What people actually do with it: Build RAG systems. Fine-tune domain LLMs. Power compliance and discovery workflows. Feed agentic AI workflows that need to read the same forms a human analyst would. Replace nine separate parsing scripts with one library call.

Adoption, Roughly To Scale

Approximate, public figures. The actual numbers are bigger by the time you finish reading.

OSS downloads

6M+

Codebases

12,000+

Organizations

45,000+

Fortune 500

~1/3

Funding

$65M

The Proof

The customer roster is mostly redacted, which is what happens when you sell into banks, hospital systems, and federal agencies. The investor roster, though, says enough. Menlo led the B. Databricks Ventures and IBM Ventures and NVentures - NVIDIA's arm - all came in. These are not the kind of strategics who write a check and disappear. Databricks already integrates Unstructured into its lakehouse story. IBM productized it inside watsonx as their document preprocessing layer. NVIDIA wants every piece of the AI stack accelerated; preprocessing is now in scope.

In a category where five companies make a polished landing page and two of them quietly evaporate, this is what traction looks like when it is real.

Six million downloads is not a vanity metric. It is what happens when engineers find something that works on a Friday and ship it on a Monday. - Observation from the open-source ecosystem

The Mission, Stated Without Embarrassment

The official line is "make enterprise data LLM-ready." The unofficial line is more interesting: every generative AI workflow worth running depends on data the company already owns but cannot read. Unstructured wants to be the boring middleware that closes that gap, the way Stripe became the boring middleware for payments. You do not think about it. You just use it. And then one day you cannot imagine building without it.
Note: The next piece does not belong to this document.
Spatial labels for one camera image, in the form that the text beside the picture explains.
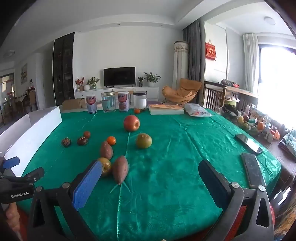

It is, to be candid, not the kind of mission that sells T-shirts. It is the kind that sells contracts.

Why It Matters Tomorrow

Two things are happening at once. First, agentic AI is moving from demo to deployment, which means systems that need to read documents on behalf of humans - in real time, at production volume, without supervision. Second, the easy data is gone. The internet has been scraped. The next frontier is the proprietary data sitting inside companies: the contracts, the claims, the clinical notes, the trading documents. None of it is in a useful format. All of it has to be turned into one.

If those two trends are correct, the company that owns the preprocessing layer is positioned the way Snowflake was positioned for the data warehouse decade. That is the Unstructured pitch in eighteen words. The remaining question is execution, and the early returns suggest the team is doing fine.

Back to the Folder Named Q3_FINAL_FINAL_v7

The data scientist runs a script. Forty-one PDFs go in. Out comes a clean stream of titles, paragraphs, tables, captions, and metadata, tagged and chunked and ready to be embedded. The handwritten margins are caught. The rotated page is righted. The footnotes survive. By Tuesday the LLM is answering questions about the bank's Q3 with quotes that actually cite the source. The data scientist closes the laptop and goes home on time, for once.

Somewhere in San Francisco, Unstructured ships another release. Nobody throws a parade. That, more or less, is the point.